Other dicarboxylic acids are suitably used in place of, or added to, 'together with, dimeric acid for raising the softening point of those therefrom prepared polyamides. Suitable dicarboxylic acids include aliphatic, alicyclic or aromatic dicarboxylic acids or esters which may finished with the formulas: Rlooc-coonl and Rlooc-R-cooxl where R 1 represents hydrogen or an alkyl group, preferably with 1 - 8 C- atoms, and R is an aliphatic, alicyclic or aromatic hydrocarbon group, preferably with 1 to 20 carbon atoms (most preferred then being R represented by an alkylene group having 6 to 12 carbon atoms). Illustrative example on such acids are oxalic acid, malonic acid, adipic acid, sebacic acid, suberic acid acid, pimelic acid, azelaic acid, succinic acid, glutaric acid, isophthalic acid, terephthalic acid, the phthalic acids, benzene-acetic acid, p-phenylene-dipropionic acid, the naphthalene dicarboxylic acids and 1,4- or 1,3-cyclohexane dicarboxylic acid. . _ .. .... u.-..-. rhyme 13 7313013-0 The polyamides used in the practice of the invention should be treads have a meaelmolekylvikc ranging from about zboo to about 10 ooo ..

Illustrative examples of commercially available polyamides, which are suitable for incorporation into the adhesive compositions of the invention, are those which are described in U.S. Pat. Nos. 3,249,629 and f 3,449,273. The polyamides used according to the invention are prepared in conventional amidation methods which are not the subject of the invention.

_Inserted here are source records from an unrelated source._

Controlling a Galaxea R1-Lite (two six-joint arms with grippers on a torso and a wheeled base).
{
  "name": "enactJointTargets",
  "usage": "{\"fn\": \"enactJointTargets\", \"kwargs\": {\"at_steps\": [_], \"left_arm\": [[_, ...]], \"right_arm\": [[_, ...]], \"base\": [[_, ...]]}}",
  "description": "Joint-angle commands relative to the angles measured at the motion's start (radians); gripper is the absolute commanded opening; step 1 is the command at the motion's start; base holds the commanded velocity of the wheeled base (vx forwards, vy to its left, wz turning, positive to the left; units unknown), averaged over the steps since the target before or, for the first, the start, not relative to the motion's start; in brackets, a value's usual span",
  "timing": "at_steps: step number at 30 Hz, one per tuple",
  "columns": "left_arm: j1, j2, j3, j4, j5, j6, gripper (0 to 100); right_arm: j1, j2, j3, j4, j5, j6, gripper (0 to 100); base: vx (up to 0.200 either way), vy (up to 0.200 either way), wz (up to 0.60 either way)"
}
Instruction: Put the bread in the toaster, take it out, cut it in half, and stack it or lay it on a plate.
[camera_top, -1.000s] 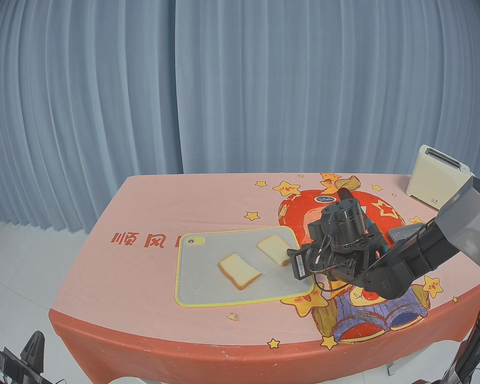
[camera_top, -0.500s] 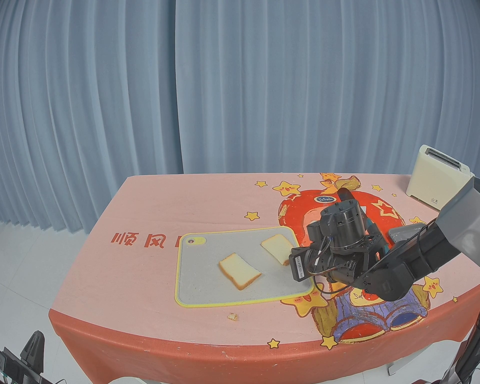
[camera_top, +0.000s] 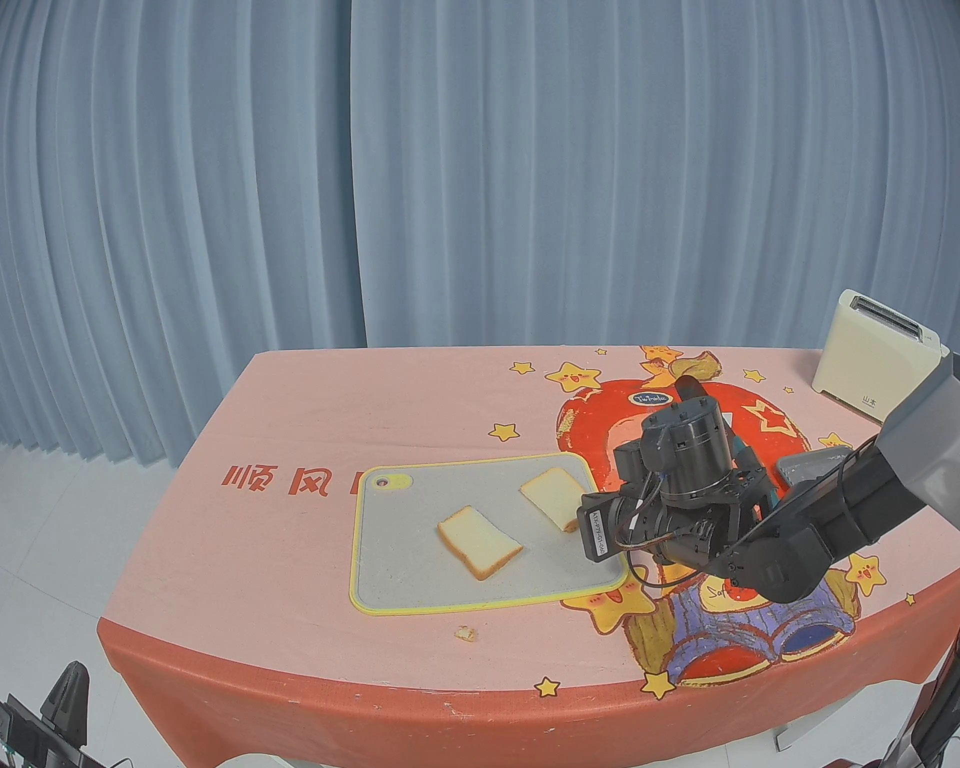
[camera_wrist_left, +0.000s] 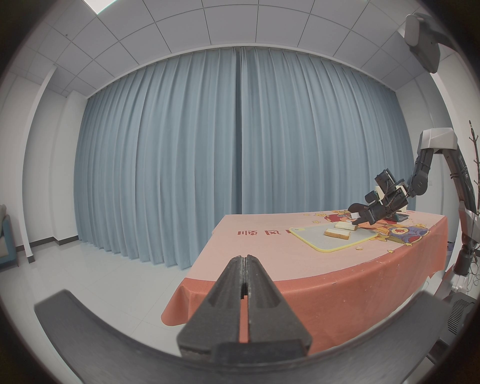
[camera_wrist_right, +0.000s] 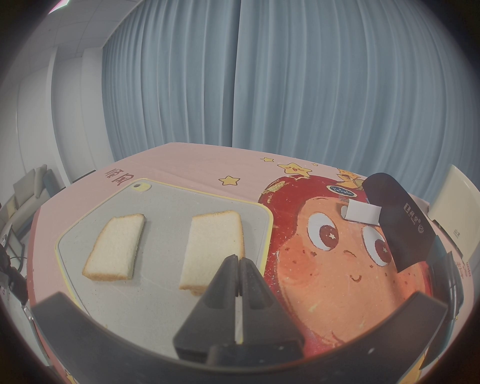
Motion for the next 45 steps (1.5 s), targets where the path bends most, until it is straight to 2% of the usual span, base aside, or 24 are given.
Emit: {"fn": "enactJointTargets", "kwargs": {"at_steps": [1,29,45], "left_arm": [[0.000,0.000,0.016,0.000,0.000,0.000,0],[0.000,0.000,0.016,0.000,0.000,0.000,0],[0.000,0.000,0.016,0.000,0.000,0.000,0]], "right_arm": [[0.014,-0.014,0.004,-0.001,-0.001,0.001,0],[0.016,-0.151,0.062,-0.001,-0.001,0.021,0],[0.010,-0.281,0.167,-0.001,0.002,0.023,0]], "base": [[0.000,0.000,0.00],[0.000,0.000,0.00],[0.000,0.000,0.00]]}}
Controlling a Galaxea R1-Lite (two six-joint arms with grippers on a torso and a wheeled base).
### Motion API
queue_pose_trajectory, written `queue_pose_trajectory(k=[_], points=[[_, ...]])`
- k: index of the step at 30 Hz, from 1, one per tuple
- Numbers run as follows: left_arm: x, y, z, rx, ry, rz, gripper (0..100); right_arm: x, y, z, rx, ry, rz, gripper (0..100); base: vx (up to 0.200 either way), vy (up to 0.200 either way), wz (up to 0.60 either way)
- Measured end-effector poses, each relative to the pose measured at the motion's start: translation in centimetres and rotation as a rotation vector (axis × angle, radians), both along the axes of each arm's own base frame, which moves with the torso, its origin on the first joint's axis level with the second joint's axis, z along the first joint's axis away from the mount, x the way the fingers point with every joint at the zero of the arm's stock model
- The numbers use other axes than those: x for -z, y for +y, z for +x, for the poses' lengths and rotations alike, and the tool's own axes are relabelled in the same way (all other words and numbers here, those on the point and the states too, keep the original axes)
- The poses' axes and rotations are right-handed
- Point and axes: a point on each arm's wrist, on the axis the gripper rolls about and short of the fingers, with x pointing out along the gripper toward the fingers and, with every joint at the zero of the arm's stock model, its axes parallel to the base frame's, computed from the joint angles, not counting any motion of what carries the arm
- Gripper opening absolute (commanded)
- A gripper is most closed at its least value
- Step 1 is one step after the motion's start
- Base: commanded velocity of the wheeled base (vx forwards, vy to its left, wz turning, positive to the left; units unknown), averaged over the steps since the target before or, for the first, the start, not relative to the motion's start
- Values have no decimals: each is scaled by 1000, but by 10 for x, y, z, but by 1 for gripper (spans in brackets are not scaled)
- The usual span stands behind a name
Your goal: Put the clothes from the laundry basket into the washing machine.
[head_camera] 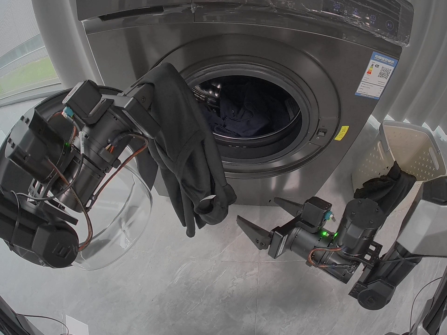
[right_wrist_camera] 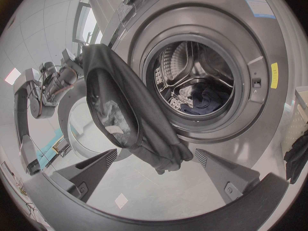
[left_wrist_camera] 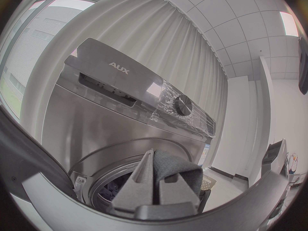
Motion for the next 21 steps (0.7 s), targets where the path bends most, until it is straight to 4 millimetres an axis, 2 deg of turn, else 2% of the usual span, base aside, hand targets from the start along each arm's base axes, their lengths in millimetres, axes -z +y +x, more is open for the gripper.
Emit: queue_pose_trajectory(k=[10,21], points=[[-2,0,-1,1,-7,-4,0,27,19,2,-40,48,-50,100,0,0,0],[-1,-1,-2,6,-4,-2,0,42,49,22,-57,20,-35,100,0,0,0]])
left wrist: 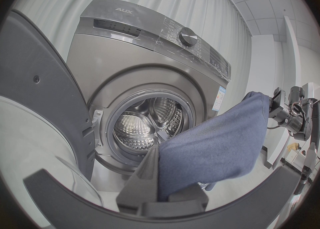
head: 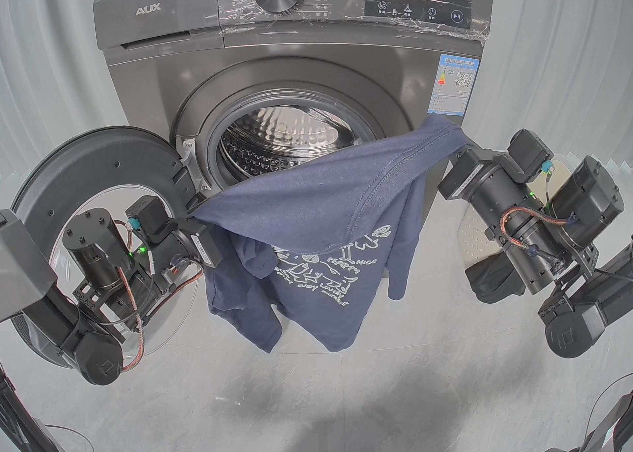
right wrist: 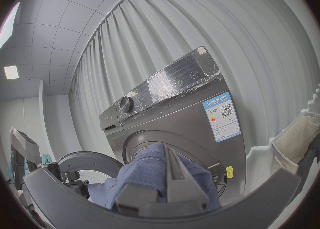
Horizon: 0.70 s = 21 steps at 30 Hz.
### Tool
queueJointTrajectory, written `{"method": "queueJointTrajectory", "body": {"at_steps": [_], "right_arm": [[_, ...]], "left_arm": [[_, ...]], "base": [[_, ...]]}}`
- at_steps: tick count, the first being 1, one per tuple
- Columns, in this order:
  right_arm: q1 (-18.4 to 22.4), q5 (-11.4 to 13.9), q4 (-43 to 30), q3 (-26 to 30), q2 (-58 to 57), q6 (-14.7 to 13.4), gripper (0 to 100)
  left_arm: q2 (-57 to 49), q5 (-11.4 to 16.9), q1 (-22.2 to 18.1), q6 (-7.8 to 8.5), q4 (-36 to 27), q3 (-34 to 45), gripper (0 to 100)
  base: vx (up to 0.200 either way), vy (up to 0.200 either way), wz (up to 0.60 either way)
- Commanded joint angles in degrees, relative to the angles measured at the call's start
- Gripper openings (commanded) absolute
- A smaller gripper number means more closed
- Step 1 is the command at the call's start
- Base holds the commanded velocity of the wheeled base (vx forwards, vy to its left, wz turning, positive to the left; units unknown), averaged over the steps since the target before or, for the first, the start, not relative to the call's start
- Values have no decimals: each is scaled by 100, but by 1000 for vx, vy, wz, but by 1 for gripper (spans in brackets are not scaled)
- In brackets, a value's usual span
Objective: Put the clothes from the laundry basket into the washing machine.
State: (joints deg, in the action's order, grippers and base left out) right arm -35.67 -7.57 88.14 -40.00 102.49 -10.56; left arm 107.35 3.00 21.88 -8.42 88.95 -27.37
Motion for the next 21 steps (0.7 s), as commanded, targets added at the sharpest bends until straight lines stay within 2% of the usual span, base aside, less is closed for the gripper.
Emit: {"method": "queueJointTrajectory", "body": {"at_steps": [1,21], "right_arm": [[-1,1,2,1,-1,1,0],[51,-8,-7,71,43,-43,0]], "left_arm": [[-4,-1,9,-1,8,-5,0],[-4,-1,115,-1,8,-58,0]], "base": [[0,0,0],[0,0,0]]}}
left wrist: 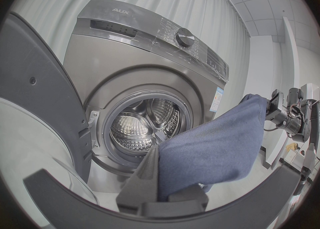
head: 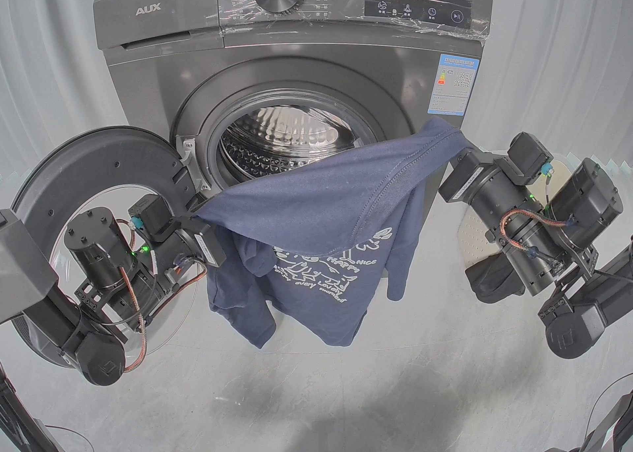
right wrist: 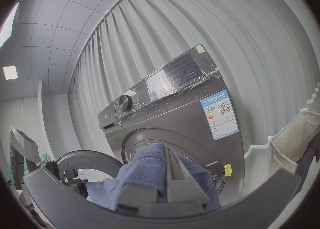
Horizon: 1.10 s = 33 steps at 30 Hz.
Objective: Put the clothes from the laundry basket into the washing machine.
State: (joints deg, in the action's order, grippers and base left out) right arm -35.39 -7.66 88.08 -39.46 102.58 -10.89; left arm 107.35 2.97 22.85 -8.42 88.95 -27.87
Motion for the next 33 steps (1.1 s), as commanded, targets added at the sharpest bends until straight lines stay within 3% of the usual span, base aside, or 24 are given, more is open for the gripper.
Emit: {"method": "queueJointTrajectory", "body": {"at_steps": [1,17,18,21,26,28,33], "right_arm": [[32,1,-10,26,42,-19,0],[-399,36,8,1450,297,-45,0],[-443,36,8,1503,350,-80,100],[-627,10,8,1828,464,-124,100],[-1190,45,8,2935,473,-63,100],[-1242,71,8,3225,499,-28,100],[-1163,106,8,3146,693,-1,100]], "left_arm": [[-4,1,89,-1,8,-17,0],[-12,19,370,43,8,-325,0],[-21,19,379,43,8,-325,0],[-56,10,379,43,8,-342,0],[-91,10,396,43,-1,-412,0],[-100,10,423,34,8,-412,0],[-100,1,510,43,-1,-421,0]], "base": [[0,0,0],[0,0,0],[0,0,0],[0,0,0],[0,0,0],[0,0,0],[0,0,0]]}}
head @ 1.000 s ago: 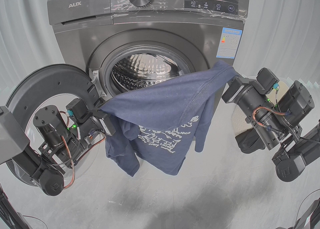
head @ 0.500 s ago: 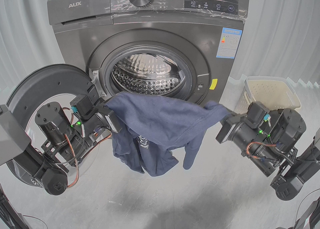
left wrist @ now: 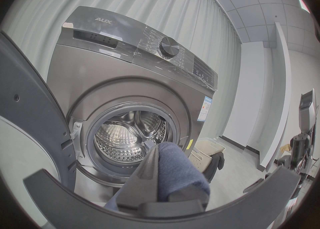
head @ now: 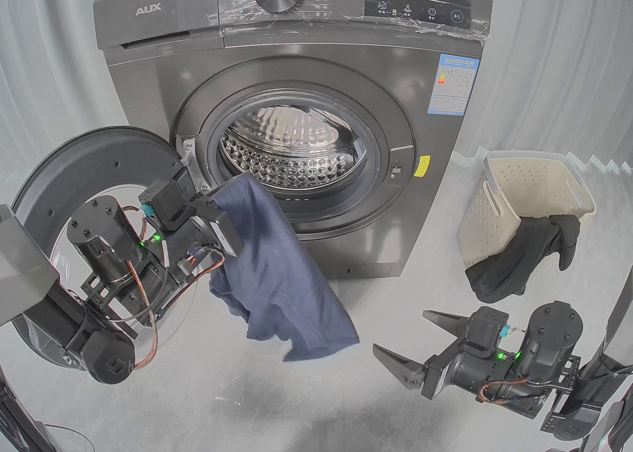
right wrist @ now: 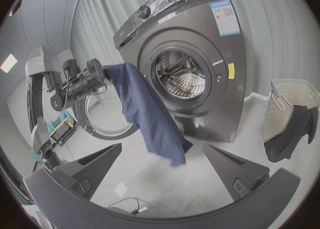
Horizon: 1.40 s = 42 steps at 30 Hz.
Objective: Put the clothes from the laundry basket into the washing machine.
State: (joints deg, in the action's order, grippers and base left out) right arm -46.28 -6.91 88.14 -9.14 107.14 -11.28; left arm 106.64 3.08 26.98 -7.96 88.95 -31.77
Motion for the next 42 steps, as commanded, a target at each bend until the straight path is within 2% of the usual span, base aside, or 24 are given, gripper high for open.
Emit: {"method": "queueJointTrajectory", "body": {"at_steps": [1,7,8,9,10,11,15,20,25,32,42], "right_arm": [[-66,32,2,-132,386,38,100],[-31,14,2,-1371,1379,64,100],[-22,14,2,-1406,1406,64,100],[13,14,2,-1802,1678,91,100],[13,14,2,-1802,1678,91,100],[57,14,-7,-2346,2003,108,100],[163,41,-69,-3410,2540,205,100],[207,155,-113,-4175,3120,328,100],[154,331,-77,-4465,3427,345,100],[-39,515,-95,-4526,3506,468,100],[-154,533,-121,-5159,3691,521,100]], "left_arm": [[-30,-10,106,-4,8,-31,0],[-100,-10,132,-4,-1,-31,0],[-100,-10,132,-4,-1,-31,0],[-153,-1,141,-21,-1,-31,0],[-161,-1,150,-21,8,-40,0],[-170,-1,159,-21,-1,-40,0],[-232,-1,203,-21,-1,-40,0],[-241,8,255,-21,-1,-40,0],[-232,8,291,-13,-1,-40,0],[-241,-1,414,-4,-1,-40,0],[-232,-18,457,-4,-1,-49,0]], "base": [[0,0,0],[0,0,0],[0,0,0],[0,0,0],[0,0,0],[0,0,0],[0,0,0],[0,0,0],[0,0,0],[0,0,0],[0,0,0]]}}
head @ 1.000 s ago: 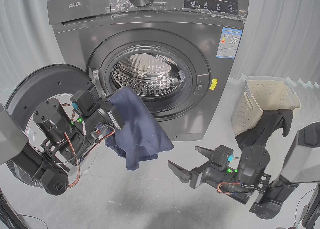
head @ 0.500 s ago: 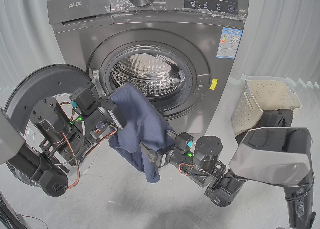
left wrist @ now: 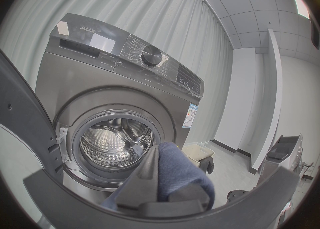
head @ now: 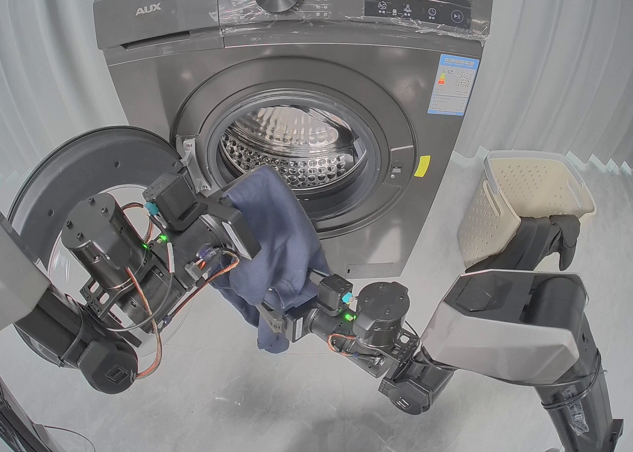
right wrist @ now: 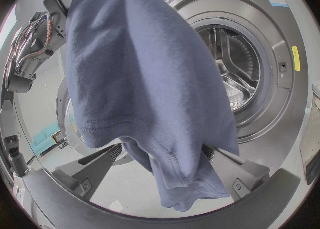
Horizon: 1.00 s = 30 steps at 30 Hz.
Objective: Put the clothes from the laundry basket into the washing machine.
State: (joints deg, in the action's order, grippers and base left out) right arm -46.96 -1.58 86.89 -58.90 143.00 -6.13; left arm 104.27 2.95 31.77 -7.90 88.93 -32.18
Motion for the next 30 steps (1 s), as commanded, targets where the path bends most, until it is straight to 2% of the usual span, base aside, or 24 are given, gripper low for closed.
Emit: {"method": "queueJointTrajectory", "body": {"at_steps": [1,11,22,28,30], "right_arm": [[-121,0,12,-174,97,7,100],[-481,-26,38,-148,-52,-11,100],[-560,-114,38,-323,-219,-55,100],[-490,-501,-199,-983,-26,-81,100],[-463,-536,-270,-1132,71,-116,100]], "left_arm": [[6,-5,-39,-10,1,-16,0],[129,-49,-74,-36,1,-122,0],[235,-49,-109,-36,1,-139,0],[226,-58,-83,-36,1,-157,0],[217,-75,-74,-36,1,-157,0]], "base": [[0,0,0],[0,0,0],[0,0,0],[0,0,0],[0,0,0]]}}
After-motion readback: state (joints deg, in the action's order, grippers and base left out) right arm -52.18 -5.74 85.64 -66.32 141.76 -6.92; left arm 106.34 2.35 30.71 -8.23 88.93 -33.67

This amidation is preferably carried out at a temperature varying between about 180 ° C and about 28,000 after simple mixing of the desired ones the amounts of the amine and the carboxylic acid. Reaction with the diamines results in in the formation of the desired polyamide plus the formation of RIOH (ie aqueous or alcohol). '? Additional components that can advantageously be added optionally the adhesive composition according to the invention comprises harder, active and active fillers, reinforcing agents, carriers and preservatives of known types. ' Although all the individual components of the adhesive composition according to the invention are known individually, it should be emphasized that the combination has never been suggested before. As mentioned earlier, the combination according to the invention is further uniquely superior in adhesive effect. activity compared to the individual components of the composition either individually or in any of the combinations known in the art hence. Such unexpected superiority should be demonstrated in more detail of the following examples, which illustrate the invention.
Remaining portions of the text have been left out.